Pour ses 50 ans, Libé s’installe ce samedi 11 novembre à la Cité de la Musique pour 24 heures de festival. Au programme : débats et rencontres pour décrypter l’actualité, découvrir les coulisses du journalisme et réfléchir à la marche du monde. Mais aussi des masterclass, des spectacles vivants et des concerts…
Avec les responsables des partis de droite, les rapports ont pu être difficiles pour les journalistes de Libé. Entre post-soixante-huitards et néo-gaullistes, c’était le choc des cultures, sous Giscard comme sous Chirac et Sarkozy. Pour beaucoup de nos interlocuteurs, nous étions forcément d’indécrottables gauchistes tendance baba cool, fumeurs de joints aux mœurs dissolues. Mais le journal étant devenu incontournable dès le début des années 80, il a fallu faire avec. Parler à Libé devint, peu à peu, une douloureuse nécessité.
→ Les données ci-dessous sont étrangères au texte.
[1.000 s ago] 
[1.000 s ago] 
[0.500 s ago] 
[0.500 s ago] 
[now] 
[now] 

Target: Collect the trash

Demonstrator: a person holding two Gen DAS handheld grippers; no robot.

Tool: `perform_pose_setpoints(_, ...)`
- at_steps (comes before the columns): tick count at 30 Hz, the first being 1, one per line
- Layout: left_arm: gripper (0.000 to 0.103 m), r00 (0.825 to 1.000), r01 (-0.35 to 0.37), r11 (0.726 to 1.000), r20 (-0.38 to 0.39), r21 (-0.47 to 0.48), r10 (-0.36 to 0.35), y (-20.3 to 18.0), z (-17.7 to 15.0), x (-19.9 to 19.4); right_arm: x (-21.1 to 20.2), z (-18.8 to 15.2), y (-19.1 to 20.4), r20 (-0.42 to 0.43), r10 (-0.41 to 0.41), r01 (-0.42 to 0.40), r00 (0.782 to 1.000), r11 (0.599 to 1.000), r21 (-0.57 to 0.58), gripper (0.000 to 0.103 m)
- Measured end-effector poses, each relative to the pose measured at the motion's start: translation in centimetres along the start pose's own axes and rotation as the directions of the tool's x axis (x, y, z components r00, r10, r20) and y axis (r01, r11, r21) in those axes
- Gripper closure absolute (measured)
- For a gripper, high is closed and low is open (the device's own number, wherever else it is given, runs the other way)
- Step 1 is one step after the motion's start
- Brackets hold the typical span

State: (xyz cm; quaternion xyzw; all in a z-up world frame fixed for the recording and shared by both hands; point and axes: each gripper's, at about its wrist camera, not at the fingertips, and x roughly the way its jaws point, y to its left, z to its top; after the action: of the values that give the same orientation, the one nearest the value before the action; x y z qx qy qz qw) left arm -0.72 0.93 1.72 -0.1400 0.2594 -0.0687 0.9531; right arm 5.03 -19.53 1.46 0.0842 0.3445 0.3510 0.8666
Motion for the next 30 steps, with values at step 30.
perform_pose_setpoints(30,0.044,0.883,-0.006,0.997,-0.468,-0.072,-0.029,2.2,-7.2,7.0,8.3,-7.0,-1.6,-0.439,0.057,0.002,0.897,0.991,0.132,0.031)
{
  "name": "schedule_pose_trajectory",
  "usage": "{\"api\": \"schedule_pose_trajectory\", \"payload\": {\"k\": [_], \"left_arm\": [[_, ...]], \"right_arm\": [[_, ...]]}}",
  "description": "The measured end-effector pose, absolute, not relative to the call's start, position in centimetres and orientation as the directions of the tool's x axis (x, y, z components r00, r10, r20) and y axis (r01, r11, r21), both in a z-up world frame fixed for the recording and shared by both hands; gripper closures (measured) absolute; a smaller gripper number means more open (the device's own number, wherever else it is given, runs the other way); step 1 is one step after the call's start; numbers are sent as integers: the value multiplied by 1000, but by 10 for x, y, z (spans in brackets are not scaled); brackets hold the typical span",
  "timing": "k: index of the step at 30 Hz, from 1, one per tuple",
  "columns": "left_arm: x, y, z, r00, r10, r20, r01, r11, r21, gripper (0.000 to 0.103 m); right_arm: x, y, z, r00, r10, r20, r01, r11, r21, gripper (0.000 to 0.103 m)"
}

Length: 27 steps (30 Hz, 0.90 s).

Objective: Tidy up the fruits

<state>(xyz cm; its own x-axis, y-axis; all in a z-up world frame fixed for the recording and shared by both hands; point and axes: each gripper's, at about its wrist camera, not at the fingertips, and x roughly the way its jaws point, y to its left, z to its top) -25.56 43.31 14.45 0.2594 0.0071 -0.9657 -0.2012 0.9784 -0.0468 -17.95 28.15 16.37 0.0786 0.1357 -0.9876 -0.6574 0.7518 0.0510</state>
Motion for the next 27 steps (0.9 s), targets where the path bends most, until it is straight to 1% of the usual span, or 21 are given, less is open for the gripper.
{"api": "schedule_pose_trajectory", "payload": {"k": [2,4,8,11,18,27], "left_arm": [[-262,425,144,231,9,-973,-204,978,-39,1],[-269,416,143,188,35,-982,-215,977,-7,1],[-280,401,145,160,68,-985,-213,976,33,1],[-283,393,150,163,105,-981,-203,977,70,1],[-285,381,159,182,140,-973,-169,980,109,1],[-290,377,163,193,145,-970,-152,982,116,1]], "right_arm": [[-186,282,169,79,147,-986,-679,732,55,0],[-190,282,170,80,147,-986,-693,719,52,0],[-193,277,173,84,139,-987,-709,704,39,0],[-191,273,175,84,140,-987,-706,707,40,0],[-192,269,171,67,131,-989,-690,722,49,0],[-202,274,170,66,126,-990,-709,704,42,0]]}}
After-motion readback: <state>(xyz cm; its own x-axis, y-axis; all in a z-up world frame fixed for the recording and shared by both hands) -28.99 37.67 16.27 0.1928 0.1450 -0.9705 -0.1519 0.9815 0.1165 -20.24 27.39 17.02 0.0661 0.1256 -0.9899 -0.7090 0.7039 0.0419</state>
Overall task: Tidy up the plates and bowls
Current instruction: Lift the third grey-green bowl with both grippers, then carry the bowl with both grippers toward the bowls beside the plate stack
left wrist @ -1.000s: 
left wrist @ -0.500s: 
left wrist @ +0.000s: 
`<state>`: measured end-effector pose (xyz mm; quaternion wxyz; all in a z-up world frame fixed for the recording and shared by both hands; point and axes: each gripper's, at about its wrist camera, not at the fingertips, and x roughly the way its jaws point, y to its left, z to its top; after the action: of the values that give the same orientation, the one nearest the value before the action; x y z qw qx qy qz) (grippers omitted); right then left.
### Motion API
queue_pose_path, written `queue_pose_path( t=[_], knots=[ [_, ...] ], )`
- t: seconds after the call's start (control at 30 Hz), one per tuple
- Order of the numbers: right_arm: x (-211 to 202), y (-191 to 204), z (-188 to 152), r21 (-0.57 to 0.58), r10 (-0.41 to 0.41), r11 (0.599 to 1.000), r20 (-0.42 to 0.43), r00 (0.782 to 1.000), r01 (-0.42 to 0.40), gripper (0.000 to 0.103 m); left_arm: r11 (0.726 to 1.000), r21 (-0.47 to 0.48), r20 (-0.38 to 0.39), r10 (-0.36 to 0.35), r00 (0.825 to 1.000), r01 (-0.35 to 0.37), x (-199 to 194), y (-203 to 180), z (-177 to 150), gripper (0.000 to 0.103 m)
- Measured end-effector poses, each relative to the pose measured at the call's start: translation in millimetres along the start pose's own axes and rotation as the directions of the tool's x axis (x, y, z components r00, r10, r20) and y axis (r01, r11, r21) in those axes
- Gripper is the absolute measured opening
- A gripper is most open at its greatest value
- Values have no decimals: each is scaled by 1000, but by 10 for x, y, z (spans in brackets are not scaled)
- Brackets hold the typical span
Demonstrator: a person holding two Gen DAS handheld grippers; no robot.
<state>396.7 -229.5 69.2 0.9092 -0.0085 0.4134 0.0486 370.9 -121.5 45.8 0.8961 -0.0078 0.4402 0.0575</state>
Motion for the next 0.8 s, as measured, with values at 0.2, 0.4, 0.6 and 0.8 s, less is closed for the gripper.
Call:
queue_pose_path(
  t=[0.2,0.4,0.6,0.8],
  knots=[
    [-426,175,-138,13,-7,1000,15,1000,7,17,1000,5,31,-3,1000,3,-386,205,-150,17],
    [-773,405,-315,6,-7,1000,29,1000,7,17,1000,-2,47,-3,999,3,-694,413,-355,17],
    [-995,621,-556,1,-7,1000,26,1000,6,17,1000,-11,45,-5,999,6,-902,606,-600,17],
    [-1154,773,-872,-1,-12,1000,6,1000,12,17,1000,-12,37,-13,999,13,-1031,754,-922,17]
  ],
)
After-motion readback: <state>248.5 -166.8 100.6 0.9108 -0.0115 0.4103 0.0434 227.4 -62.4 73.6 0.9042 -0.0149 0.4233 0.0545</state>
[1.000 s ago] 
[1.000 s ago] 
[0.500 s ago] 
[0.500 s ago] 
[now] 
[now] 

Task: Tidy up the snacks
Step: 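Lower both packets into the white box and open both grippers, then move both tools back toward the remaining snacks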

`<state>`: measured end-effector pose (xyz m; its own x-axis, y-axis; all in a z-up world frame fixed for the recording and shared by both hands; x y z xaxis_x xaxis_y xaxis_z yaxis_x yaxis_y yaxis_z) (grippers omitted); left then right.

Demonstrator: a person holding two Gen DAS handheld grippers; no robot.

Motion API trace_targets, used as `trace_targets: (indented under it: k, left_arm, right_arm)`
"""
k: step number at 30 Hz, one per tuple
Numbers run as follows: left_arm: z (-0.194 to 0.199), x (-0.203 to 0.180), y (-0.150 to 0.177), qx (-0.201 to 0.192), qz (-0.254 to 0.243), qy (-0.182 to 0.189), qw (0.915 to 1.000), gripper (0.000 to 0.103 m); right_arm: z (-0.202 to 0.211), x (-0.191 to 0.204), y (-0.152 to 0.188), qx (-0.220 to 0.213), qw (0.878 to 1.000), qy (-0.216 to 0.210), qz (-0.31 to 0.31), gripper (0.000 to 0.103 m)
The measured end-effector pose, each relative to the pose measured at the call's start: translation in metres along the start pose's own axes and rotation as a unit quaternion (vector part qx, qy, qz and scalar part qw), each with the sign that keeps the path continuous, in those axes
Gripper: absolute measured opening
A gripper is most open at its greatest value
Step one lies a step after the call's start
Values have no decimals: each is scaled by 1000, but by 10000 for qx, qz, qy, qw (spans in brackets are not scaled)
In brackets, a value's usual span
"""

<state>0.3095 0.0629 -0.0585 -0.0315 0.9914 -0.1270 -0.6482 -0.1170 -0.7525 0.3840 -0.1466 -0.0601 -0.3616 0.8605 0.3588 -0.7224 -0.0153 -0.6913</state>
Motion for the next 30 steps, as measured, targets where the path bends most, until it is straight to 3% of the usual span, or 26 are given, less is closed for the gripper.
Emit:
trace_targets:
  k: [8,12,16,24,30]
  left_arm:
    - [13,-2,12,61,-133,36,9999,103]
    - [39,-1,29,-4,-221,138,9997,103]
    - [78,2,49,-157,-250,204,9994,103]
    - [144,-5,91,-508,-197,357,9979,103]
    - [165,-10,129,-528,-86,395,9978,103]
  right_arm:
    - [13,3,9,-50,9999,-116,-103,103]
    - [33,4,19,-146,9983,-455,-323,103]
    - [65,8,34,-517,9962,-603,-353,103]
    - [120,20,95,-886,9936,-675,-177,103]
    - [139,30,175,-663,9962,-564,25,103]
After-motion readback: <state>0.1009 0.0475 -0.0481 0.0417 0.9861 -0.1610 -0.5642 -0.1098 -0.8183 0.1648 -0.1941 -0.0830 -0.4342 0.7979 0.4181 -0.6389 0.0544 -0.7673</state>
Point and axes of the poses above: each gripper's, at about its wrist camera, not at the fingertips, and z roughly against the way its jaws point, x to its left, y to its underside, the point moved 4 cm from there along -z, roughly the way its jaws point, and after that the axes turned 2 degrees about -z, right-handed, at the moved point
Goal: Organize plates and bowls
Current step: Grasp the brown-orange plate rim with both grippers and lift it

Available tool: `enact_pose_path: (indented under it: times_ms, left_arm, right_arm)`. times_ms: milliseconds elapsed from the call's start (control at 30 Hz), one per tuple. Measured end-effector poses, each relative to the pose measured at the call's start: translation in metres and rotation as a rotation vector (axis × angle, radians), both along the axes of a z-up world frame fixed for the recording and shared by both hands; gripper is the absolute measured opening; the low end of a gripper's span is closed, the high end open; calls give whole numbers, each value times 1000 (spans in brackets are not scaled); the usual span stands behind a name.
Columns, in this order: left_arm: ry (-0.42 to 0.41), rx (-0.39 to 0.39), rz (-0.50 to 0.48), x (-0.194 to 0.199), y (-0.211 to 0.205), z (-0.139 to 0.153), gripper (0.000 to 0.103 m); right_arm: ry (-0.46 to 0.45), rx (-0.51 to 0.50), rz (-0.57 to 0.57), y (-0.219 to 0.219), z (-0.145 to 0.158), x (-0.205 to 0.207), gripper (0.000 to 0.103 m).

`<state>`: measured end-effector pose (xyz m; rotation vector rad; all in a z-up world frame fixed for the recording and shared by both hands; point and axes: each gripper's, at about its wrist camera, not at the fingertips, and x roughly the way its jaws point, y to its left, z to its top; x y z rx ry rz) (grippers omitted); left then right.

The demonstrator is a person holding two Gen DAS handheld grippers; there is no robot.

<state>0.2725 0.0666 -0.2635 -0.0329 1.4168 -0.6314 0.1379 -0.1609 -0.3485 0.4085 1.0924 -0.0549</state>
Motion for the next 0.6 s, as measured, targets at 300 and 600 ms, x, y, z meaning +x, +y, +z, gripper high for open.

Fin 2007, après la victoire de Nicolas Sarkozy, le naturel revint au galop dans des circonstances comiques.
Lors d’une réunion privée avec des étudiants des grandes écoles encartés à l’UMP, Jean-Claude Gaudin, alors maire de Marseille, avait livré le fond de sa pensée, au détour d’un hommage à Christian Estrosi, candidat à la mairie de Nice. «Lui, il n’a pas fait d’études supérieures particulières. D’ailleurs, il ne s’en cache pas. Mais regardez-le aujourd’hui : toujours tiré à quatre épingles», avait-il déclaré, ajoutant qu’il ne pourrait pas en dire autant de «ces journalistes de Libération que nous reniflons dans l’avion avec le pull-over serpillière, les cheveux longs et les ongles sales». Enregistrés à son insu, ces propos mis en ligne par le journal avaient déclenché une franche hilarité. Quelques jours plus tard, le correspondant de Libé à Marseille avait rendu visite au maire. En costume, parfumé, bien peigné et «les ongles nettoyés à la Javel», il voulait en avoir le cœur net. Il pria le maire de nous en dire plus sur nos odeurs et sur notre style vestimentaire. «Vous n’étiez pas visé», a certifié l’édile, assurant qu’il ne fallait y voir qu’une forme de boutade dans un cadre privé et en principe confidentiel.
Libé est un journal de gauche mais il couvre la droite, la suit, la décrit. Forcément, des liens se créent. Un journaliste se souvient d’un voyage officiel à l’étranger avec Jacques Chirac. Un soir, à l’hôtel, le téléphone de sa chambre sonne. C’est le président de la République. Il lui dit au premier degré : «Vous devriez éteindre la clim si vous ne voulez pas attraper froid.» Parfois c’est moins doux, plus tumultueux. Tous les journalistes de la maison qui ont approché de près Nicolas Sarkozy peuvent en témoigner. Des crises, des tacles et des chocolats pour s’excuser. Selon son inamovible directeur de la communication Franck Louvrier, certaines unes de Libé auront «joué un rôle» dans la conquête du pouvoir par Nicolas Sarkozy. Dès son entrée au gouvernement en 2002, alors qu’il revendique de penser à sa future candidature présidentielle «pas seulement en se rasant», il est particulièrement attentif au traitement que lui réserve le quotidien de la rue Béranger. Pour prouver qu’il pouvait être autre chose que le ministre contre «la racaille», il s’était fait fort de réformer la double peine. Il allait jusqu’à appeler directement les journalistes de Libé qui traitaient de ces questions pour les assurer qu’il était déterminé à mettre fin à ces injustices. «Nicolas Sarkozy n’avait pas de satisfaction plus grande que quand il parvenait à séduire, à défaut de les convaincre tout à fait, des journalistes de gauche», raconte Louvrier.